Marie Kondo’s Favorite Things

3 minute read

Marie Kondo built an empire on the idea that people should keep only those things that spark joy in their lives. The author of home organization guides The Life-Changing Magic of Tidying Up, Spark Joy! and The Life-Changing Manga of Tidying Up is a professional tidier, as well as a professional discarder. Following her famous KonMari method, if she doesn’t love an object in her home, she thanks the item for the role it has played in her life and sends it out the door to be donated, recycled or tossed. Even fancy, expensive gifts and handmade art by her children are not immune.

But some things, whether or not they seem valuable or important to others, are worth keeping simply because they “spark joy,” Kondo says. Here are the things she holds onto.

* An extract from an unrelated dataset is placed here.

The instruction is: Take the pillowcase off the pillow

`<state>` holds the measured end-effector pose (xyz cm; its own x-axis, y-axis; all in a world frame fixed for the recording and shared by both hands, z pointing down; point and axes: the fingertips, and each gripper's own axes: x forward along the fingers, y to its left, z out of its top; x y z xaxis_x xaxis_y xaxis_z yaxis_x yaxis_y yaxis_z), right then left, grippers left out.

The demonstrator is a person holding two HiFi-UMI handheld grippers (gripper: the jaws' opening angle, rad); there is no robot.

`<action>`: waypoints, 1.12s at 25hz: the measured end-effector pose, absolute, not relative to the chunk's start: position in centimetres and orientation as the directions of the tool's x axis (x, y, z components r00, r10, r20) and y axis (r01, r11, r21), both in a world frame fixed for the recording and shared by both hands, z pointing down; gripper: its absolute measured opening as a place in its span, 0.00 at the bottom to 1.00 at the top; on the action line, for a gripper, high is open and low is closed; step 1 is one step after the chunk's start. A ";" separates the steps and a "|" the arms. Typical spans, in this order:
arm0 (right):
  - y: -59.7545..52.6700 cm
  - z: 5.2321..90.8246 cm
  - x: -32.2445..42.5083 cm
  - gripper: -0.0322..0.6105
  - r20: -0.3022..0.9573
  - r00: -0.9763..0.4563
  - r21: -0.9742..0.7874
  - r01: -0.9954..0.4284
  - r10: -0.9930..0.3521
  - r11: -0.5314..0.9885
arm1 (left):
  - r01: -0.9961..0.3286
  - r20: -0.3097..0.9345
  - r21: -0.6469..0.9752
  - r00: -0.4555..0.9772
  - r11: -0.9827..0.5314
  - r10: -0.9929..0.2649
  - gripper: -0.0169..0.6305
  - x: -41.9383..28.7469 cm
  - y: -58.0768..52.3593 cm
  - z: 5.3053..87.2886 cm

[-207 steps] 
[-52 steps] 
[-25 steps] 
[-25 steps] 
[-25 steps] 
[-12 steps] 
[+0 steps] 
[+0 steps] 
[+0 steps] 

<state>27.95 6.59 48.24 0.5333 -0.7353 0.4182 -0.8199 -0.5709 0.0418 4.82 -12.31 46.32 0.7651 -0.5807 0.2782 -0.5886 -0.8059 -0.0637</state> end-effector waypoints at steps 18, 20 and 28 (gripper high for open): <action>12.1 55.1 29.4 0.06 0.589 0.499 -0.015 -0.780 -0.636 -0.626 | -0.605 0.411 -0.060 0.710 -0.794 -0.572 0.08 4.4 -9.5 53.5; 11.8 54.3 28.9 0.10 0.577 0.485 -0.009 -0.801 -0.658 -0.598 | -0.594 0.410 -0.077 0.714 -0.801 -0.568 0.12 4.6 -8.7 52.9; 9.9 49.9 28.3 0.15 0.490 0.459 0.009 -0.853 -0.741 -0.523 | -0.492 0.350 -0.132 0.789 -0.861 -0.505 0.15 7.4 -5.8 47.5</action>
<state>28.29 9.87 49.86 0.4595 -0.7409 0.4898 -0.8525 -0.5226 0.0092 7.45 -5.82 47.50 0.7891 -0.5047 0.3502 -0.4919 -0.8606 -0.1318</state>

Most joyful objects at home: It’s quite difficult because my house is just full of things that spark joy for me. The very first studying desk I bought — I really like the feel of it; a measuring tape I use for tidying; my drawer full of empty boxes — I like to think about how they feel and how they can be useful in tidying; a Japanese wood essential oil, Kuromoji, I use before I sleep to make me really calm; and a musical tuner — when it rings, it purifies the air and calms my mind.

Most joyful pick-me-up: I really like natural scents, so I use lavender and spray it into rooms. It calms me down. Sometimes I use mint and spray it to help me with my concentration if I’m at a job and start to get tired.

Most joyful pet: I actually used to have a pond loach. People say it’s very strange, but I like the way they’re very slimy and wriggly. They’re very cute.

Most joyful office tool: I used small Delfonics pencils for a long time when I was in high school. It’s a mechanical pencil, with a white outside and black lead.

Most joyful accessory: I pick things that are more handcrafted, maybe using natural gems and stones. Rather than going to stores, it’s more about whether I happen to chance upon them. I love this hairclip brand called Acca. They have elegant designs, some more decorative and some more simple. They’re really easy to use and fit well in my hair. I take to heart the idea that I need to touch things to see if they spark joy for me.

This interview, spoken in Japanese and translated into English by an interpreter, has been edited and condensed for clarity.